Task to carry out =>
After repeating the line containing "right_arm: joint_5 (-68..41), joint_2", stop; until then, repeat each line of the listing below exactly, starting with the first.

Data below =>
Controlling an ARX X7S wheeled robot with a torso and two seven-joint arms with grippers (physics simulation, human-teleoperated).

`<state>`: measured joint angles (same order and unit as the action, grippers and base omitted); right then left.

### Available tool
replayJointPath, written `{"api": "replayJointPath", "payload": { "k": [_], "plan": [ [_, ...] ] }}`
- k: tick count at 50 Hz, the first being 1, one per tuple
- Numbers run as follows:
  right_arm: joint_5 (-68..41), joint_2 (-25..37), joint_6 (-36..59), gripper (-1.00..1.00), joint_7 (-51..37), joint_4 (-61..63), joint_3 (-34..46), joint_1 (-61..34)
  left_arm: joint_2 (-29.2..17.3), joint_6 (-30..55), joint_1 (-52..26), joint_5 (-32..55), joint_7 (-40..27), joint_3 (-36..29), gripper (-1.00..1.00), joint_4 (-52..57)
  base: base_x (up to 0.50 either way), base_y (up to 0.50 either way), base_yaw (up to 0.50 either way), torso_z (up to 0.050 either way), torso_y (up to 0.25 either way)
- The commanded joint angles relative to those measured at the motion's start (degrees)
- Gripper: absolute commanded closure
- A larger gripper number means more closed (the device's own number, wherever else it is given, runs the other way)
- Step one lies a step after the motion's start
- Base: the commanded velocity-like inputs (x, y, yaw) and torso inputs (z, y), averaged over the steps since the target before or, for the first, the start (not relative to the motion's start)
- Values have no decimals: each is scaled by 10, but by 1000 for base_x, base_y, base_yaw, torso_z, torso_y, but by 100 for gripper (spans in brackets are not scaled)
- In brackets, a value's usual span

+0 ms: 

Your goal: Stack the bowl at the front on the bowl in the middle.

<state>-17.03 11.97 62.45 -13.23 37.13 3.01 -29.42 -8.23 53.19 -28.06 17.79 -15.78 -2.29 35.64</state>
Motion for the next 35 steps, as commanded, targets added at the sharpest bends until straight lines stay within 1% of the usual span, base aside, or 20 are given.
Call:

Task answer =>
Controlling an ARX X7S wheeled robot with a torso and two seven-joint arms with grippers (physics simulation, human-teleoperated).

`<state>`: measured joint angles (same order and unit as the action, grippers and base omitted); right then left.

### Available tool
replayJointPath, written `{"api": "replayJointPath", "payload": { "k": [_], "plan": [ [_, ...] ] }}`
- k: tick count at 50 Hz, the first being 1, one per tuple
- Numbers run as follows:
  right_arm: joint_5 (-68..41), joint_2 (-25..37), joint_6 (-36..59), gripper (-1.00..1.00), joint_7 (-51..37), joint_4 (-61..63), joint_3 (-34..46), joint_1 (-61..34)

There is no more to this answer.